- SUPPLIED DATA -
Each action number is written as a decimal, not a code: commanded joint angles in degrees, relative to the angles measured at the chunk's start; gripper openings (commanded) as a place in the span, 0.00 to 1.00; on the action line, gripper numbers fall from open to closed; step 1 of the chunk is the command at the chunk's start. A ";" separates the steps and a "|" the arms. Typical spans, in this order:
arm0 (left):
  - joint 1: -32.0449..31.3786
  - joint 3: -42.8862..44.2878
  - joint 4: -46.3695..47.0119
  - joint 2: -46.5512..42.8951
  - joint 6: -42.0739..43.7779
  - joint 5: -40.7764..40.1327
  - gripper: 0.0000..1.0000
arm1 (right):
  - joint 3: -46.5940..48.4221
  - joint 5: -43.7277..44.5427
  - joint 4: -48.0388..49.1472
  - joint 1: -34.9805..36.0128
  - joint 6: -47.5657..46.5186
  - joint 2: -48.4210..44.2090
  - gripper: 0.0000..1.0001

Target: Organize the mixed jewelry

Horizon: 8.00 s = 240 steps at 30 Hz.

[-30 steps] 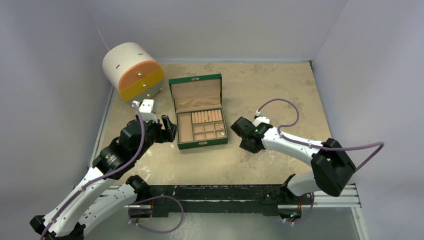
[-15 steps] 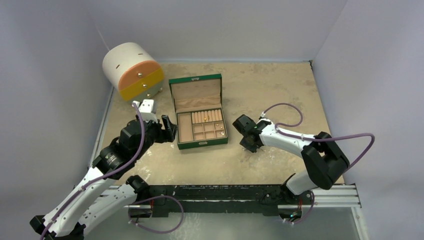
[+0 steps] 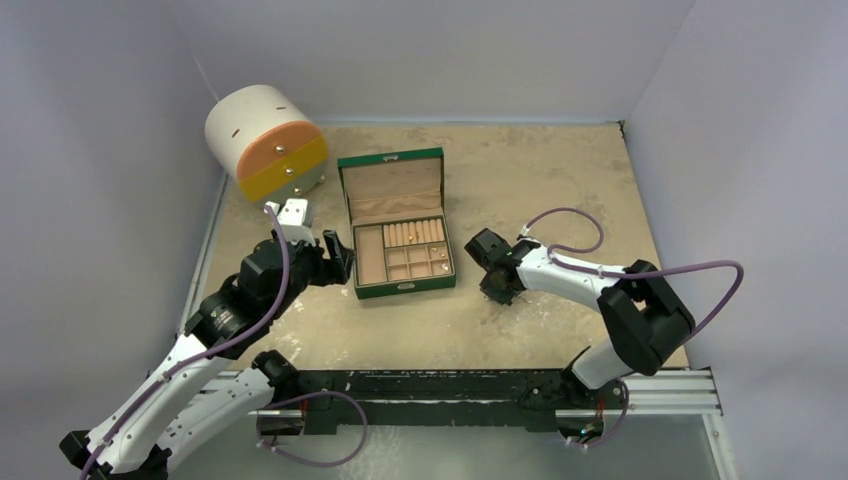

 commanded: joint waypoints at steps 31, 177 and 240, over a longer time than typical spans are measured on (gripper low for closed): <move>0.53 0.32 1.81 0.16 0.24 -0.59 0.69 | 7.47 -5.72 11.90 -0.26 -31.72 -13.01 0.00; 1.20 0.33 1.90 1.38 0.33 -0.24 0.69 | -11.32 3.99 0.34 -12.78 -20.56 -15.49 0.00; 1.60 0.40 1.98 -0.60 0.50 0.11 0.69 | 28.03 -16.89 10.37 9.12 -46.03 12.50 0.00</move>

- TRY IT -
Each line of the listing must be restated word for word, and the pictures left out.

- THE COMPLETED TASK -
Each action number is written as a decimal, not a code: commanded joint angles in degrees, relative to the angles measured at the chunk's start; gripper openings (commanded) as a place in the span, 0.00 to 1.00; on the action line, gripper numbers fall from open to closed; step 1 of the chunk is the command at the chunk's start. A ";" separates the steps and a "|" the arms. Typical spans, in this order:
arm0 (left):
  - joint 1: -32.0449..31.3786
  - joint 3: -42.8862..44.2878
  - joint 4: -46.3695..47.0119
  - joint 2: -46.5512..42.8951
  - joint 6: -42.0739..43.7779
  - joint 5: -40.7764..40.1327
  - gripper: 0.0000..1.0000
arm1 (right):
  - joint 3: -46.5940..48.4221
  - joint 5: -43.7277..44.5427
  - joint 4: -48.0388..49.1472
  - joint 1: -34.9805..36.0128
  - joint 6: -47.5657..46.5186
  - joint 2: -48.4210..44.2090
  - gripper: 0.0000..1.0001

Target: Organize the mixed jewelry

Horizon: 8.00 s = 240 steps at 30 Hz.

[-30 steps] 
[-15 steps] 
[+0 steps] 

 commanded: joint waypoints at steps 31, 177 and 240, over a longer time than typical spans are measured on (gripper low for closed): <move>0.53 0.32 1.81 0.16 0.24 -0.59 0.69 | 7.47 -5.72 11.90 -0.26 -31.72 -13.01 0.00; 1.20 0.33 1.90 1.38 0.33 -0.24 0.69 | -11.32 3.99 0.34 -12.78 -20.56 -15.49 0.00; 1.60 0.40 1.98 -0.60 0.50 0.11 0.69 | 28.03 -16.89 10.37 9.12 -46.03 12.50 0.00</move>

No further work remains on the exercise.